Rebekah Gregory was at the finish line of the Boston Marathon when a bomb exploded in April of 2013. In a 2014 tribute run, she crossed the same finish line in a wheelchair. She was one of 16 marathon victims to lose a limb; after undergoing several operations, she ultimately had her left leg amputated and replaced with a prosthetic one.
But that didn't stop her from training for this year's Boston Marathon.
"This time I won't be laying on the ground in pieces, or having to be assisted because I can't do things on my own," Gregory wrote on her Facebook page in a post that received over 4,000 "likes" in less than 24 hours. "This time...the only thing hitting the ground will be my running shoe, as I show myself and the rest of the world that I am back, stronger than ever....and there is NO stopping me now."
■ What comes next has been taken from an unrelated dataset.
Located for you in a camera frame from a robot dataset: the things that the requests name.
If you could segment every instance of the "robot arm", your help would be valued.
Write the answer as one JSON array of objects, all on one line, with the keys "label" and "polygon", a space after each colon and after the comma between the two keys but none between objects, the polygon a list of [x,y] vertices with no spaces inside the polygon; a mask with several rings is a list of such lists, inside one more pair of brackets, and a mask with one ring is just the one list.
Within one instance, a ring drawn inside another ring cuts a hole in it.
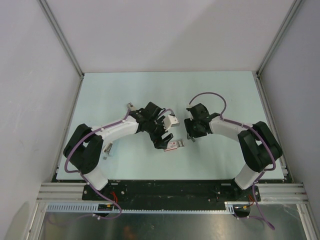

Gregory wrote in an email to ABC News that she started strength training one week before her leg was amputated last November. Since her surgery, she has tried to train five days a week for at least an hour, focusing on both strength and endurance.
"Running has been a huge release to me with all of the craziness going on," she wrote.
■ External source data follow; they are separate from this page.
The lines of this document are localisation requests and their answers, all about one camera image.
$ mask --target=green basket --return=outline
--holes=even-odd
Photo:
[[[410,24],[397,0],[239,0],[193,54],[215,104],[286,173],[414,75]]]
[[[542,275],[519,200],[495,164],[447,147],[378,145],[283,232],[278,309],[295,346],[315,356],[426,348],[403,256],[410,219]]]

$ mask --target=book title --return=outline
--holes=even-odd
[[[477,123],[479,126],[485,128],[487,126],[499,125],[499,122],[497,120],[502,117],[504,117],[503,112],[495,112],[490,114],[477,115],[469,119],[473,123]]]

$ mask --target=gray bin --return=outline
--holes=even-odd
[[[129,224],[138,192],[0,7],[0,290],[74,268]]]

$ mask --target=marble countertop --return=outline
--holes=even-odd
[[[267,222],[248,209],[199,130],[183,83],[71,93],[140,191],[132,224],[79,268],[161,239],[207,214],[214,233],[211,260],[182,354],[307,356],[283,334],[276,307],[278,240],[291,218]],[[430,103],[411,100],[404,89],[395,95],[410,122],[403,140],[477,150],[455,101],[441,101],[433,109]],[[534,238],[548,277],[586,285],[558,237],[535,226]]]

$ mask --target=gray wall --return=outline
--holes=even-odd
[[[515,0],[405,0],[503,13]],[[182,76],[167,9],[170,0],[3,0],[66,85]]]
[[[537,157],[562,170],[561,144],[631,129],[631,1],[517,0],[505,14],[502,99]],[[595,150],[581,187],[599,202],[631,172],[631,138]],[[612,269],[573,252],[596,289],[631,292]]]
Gregory has chronicled her journey since the marathon on social media. Before she underwent surgery in November to have her leg amputated, she posted a breakup letter to her limb on her Facebook page, writing, "go get yourself one last pedicure on me and enjoy it because tomorrow...I will be cutting you out of my life for good."
She then provided frequent Facebook and Instagram posts about adjusting to a prosthetic leg and her training routine as she prepared for this year's race.
Gregory posted on her Facebook page Feb. 2: "2 laps around a basketball court is still pretty far from a marathon. But do you know where else it's far from? Where I was a week ago." "Seeing progress every day and I'm only getting stronger from here"
Running with a prosthetic leg has been challenging, she wrote to ABC News, because she can't feel it hitting the pavement. She likened it to an "elbow grinding against a hard surface all day."
Gregory was also among the witnesses who testified at the trial of Dzhokhar Tsarnaev, who was found guilty this month on all 30 counts relating to the 2013 bombing. She told ABC News' Brian Ross testifying helped her overcome her fear of Tsarnaev, whom she called a "coward."
"I didn't realize I was so fearful, but I truly was and until yesterday, I had this sense of insecurity because of how much I had lost at the finish line that day and I took so much of that back," she told Ross in a March interview.